Während der gesamten Dauer der Herstellung befindet sich die kristalline Struktur des Metalls im biologischen Feld des Meisters und speichert die von ihm ausgestrahlten Vibrationen, in denen Liebe und Ehrfurcht gegenüber dem entstehenden Instrument enthalten ist, die Entdeckerfreude und Erkenntnis, die der Erschaffung dieses Instruments vorangingen, die Worte der Dankbarkeit und Anerkennung all der Menschen, die bereits Freude über den großartigen Klang dieses Instruments gekommen sind.

Abb. 33 

Das Verständnis hiervon erlaubt es, sich mit gebührender Ehrfurcht und Respekt jedem Erzeugnis gegenüber zu verhalten. Die subtilen Schwingungen des Meisters, im Metall gespeichert, sind während des Klangs vorhanden und können auch von Bewusstsein eines Menschen, der mit alltäglichen Dingen beschäftigt ist, unbemerkt bleiben, allerdings ist das Unterbewusstsein dazu fähig, sie fehlerfrei zu erkennen und durch feine Nuancen während des Klangs dieses Instrumentes zu offenbaren. Darum ist jedes von Alexander Ivanovitsch Shicharev gefertigte Bil, in der Gesamtheit seiner Eigenschaften, ein einzigartiges und beispielloses Instrument, und kann aufgrund dessen mit Fug und Recht als eine „Stradivari in Metall“ bezeichnet werden. 

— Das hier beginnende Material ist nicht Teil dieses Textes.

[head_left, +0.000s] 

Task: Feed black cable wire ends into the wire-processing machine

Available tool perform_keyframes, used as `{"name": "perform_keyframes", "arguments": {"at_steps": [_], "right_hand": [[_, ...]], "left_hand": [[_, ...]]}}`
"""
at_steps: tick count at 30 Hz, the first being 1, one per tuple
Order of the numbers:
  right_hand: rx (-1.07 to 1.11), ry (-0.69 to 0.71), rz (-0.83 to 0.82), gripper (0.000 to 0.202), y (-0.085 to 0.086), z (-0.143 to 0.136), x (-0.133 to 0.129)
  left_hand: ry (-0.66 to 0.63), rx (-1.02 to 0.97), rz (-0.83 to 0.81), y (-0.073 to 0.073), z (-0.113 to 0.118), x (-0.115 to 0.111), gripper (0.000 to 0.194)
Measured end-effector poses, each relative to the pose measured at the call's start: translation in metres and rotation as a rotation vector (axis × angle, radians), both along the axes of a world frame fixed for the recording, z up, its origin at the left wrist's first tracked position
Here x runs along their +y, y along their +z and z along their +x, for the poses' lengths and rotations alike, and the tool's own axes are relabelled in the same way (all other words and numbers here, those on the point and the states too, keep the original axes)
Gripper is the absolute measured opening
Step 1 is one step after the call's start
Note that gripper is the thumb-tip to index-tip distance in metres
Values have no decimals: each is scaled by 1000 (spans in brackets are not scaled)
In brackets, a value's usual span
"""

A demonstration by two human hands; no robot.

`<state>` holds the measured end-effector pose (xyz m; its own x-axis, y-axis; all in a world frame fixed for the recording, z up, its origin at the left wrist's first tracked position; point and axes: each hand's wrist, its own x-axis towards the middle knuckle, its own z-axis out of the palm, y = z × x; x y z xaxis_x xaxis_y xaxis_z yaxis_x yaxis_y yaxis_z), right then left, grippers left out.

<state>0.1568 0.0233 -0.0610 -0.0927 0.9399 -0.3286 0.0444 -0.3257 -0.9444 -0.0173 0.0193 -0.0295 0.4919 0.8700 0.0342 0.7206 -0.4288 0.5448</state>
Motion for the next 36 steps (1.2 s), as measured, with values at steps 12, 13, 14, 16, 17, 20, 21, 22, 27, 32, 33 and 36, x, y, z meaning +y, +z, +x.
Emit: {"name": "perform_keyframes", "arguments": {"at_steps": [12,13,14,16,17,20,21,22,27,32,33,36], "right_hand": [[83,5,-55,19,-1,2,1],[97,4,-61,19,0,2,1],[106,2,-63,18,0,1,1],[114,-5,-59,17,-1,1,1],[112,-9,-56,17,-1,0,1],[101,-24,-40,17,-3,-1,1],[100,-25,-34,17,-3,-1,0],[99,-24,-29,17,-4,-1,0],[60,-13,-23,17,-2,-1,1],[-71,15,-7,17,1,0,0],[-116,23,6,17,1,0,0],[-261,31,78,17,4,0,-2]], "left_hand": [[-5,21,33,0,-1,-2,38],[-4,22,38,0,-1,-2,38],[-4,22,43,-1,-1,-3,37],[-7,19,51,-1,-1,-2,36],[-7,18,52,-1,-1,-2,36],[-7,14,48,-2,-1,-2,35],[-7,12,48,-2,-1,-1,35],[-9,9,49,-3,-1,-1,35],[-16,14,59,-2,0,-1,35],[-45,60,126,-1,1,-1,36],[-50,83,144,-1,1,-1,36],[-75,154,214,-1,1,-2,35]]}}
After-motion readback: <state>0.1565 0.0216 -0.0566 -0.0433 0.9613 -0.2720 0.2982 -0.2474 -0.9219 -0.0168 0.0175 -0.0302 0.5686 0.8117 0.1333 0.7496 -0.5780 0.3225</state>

Zur Bestätigung der Authentizität wird für jedes gefertigte Instrument ein Zertifikat, ein akustischer Pass, ausgestellt, das Instrument selbst wird mit dem Siegel Alexander Shicharevs, dem Siegel des Methodischen Zentrums, der Frequenz der binauralen Anschläge und der individuellen Seriennummer versehen (Abb. 33). 

Im Zertifikat sind die grundlegenden Eigenschaften des jeweiligen Instruments eingetragen: seine Nummer, das Gewicht, die Frequenz des Grundtons und der binauralen Anschläge, die Bezeichnung der Note und Oktave, das Fertigungsdatum und weitere notwendige Angaben. Jedes Zertifikat ist von Shicharev unterschrieben und trägt den Stempel des Methodischen Zentrums. Alle Informationen werden in einer Datenbank, gemeinsam mit den Angaben über en Besitzer des Instruments, gespeichert.